This article is a part of Arduino / ATmega328p Embedded C Firmware Programming Tutorial. Consider exploring the course home page for articles on similar topics.
Also visit the Release Page for Register Level Embedded C Hardware Abstraction Library and Code for AVR.
This section discusses the AVR CPU Core, ALU, Status Register, Stack Pointer, Interrupt handling, and Instruction processing. The main function of the CPU core is to ensure correct program execution. The AVR CPU is capable to access memories, perform calculations, control peripherals, and handle interrupts.

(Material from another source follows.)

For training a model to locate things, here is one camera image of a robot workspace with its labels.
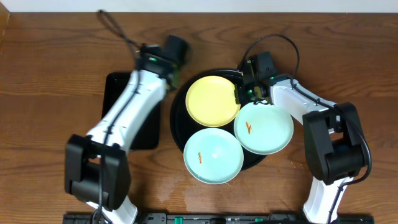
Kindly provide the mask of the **yellow plate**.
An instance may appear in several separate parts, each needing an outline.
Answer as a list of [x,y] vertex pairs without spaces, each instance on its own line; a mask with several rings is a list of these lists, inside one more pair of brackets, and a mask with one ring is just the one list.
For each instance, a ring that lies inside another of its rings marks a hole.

The components of the CPU were discussed in the AVR Architecture article.
What You Will Learn
- How the Arduino CPU works?
- How the CPU of AVR ATmega328p chip works?
- What are the CPU components of ATmega328p?
- What are the different CPU instructions in ATmega328p?
- How many CPU Registers are there in Arduino/ATmega328p?
8-Bit AVR CPU Operation
AVR uses a Harvard architecture – with separate memories and buses for program and data. Instructions in the program memory are executed with a single level pipelining. This improves performance and parallelism. While one instruction is being executed, the next instruction is pre-fetched from the program memory. This concept enables instructions to be executed in every clock cycle. The program memory is In-System Reprogrammable Flash memory.
The fast-access Register File contains 32 x 8-bit general purpose working registers with a single clock cycle access time. This allows single-cycle Arithmetic Logic Unit (ALU) operation. In a typical ALU operation, two operands are output from the Register File, the operation is executed, and the result is stored back in the Register File in one clock cycle.
Six of the 32 registers can be used as three 16-bit indirect address register pointers for Data Space addressing – enabling efficient address calculations. One of these address pointers can also be used as an address pointer for look up tables in Flash program memory. These added function registers are the 16-bit X-, Y-, and Z register described later in this section.
The ALU supports arithmetic and logic operations between registers or between a constant and a register. Single register operations can also be executed in the ALU. After an arithmetic operation, the Status Register is updated to reflect information about the result of the operation.
Program flow is provided by conditional and unconditional jump and call instructions, able to directly address the whole address space. Most AVR instructions have a single 16-bit word format. Every program memory address contains a 16- or 32-bit instruction.
Program Flash memory space is divided into two sections, the Boot Program section and the Application Program section. Both sections have dedicated Lock bits for write and read/write protection. The SPM instruction writes into the Application Flash memory section must reside in the Boot Program section. During interrupts and subroutine calls, the return address Program Counter (PC) is stored on the Stack. The Stack is effectively allocated in the general data SRAM, and consequently, the Stack size is only limited by the total SRAM size and the usage of the SRAM. All user programs must initialize the SP in the Reset routine (before subroutines or interrupts are executed). The Stack Pointer (SP) is read/write accessible in the I/O space. The data SRAM can easily be accessed through the five different addressing modes supported in the AVR architecture.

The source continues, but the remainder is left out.